During the 1980s, the Thatcher government introduced measures designed to corrode the power of the working class and strengthen capital. The idea, as author Gregoire Chamayou agues, was to restore the ‘governability’ of society. Workers had to be reminded who was boss — and neoliberal economic policies provided the whip that would be used to beat them into submission.

Today, austerity, combined with tighter monetary policy, is playing the same role. Lower government spending, higher taxes, and high interest rates all restrict demand, and therefore put downward pressure on wages and undermine stable employment.

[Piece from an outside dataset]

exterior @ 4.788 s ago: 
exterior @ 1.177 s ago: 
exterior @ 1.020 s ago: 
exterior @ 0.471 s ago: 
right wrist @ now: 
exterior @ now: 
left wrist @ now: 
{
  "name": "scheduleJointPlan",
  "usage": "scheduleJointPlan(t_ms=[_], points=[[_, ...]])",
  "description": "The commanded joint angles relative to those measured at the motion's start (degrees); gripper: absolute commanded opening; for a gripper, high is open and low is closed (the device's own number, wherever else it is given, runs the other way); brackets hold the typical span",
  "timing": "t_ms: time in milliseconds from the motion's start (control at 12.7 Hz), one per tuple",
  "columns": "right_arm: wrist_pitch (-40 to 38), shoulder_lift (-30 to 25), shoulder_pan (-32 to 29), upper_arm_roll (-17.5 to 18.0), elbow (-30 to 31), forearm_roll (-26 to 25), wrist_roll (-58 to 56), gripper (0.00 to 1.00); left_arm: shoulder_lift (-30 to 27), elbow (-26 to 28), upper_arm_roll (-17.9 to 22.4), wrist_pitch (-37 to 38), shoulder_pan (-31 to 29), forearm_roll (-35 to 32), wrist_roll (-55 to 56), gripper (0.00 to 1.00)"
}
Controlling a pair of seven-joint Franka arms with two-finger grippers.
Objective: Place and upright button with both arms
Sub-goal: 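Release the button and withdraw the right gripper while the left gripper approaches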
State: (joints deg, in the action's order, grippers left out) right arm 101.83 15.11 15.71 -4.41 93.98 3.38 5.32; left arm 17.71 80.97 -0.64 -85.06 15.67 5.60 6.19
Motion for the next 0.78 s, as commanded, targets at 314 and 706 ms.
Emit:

The threat of unemployment is supposed to discipline workers into accepting lower wages and avoiding strike action. The problem for the government is that working people have been subjected to so much suffering over the last decade that many feel they have little left to lose. When you can barely heat your home and put food on the table, not demanding wage increases in line with inflation seems like a greater risk than doing so.

At this rate, the Conservatives are highly likely to lose the next election. But Keir Starmer and Rachel Reeves continue to insist on the importance of ‘balancing the books’, believing they have learned the lessons from the 2010 election while failing to realise that the context has utterly changed.

The economic, moral, and electoral arguments for austerity have been repudiated. People don’t want more suffering — they want a fundamental break from the last decade. But while even the opposition remains trapped within its logic, that seems an increasingly distant prospect.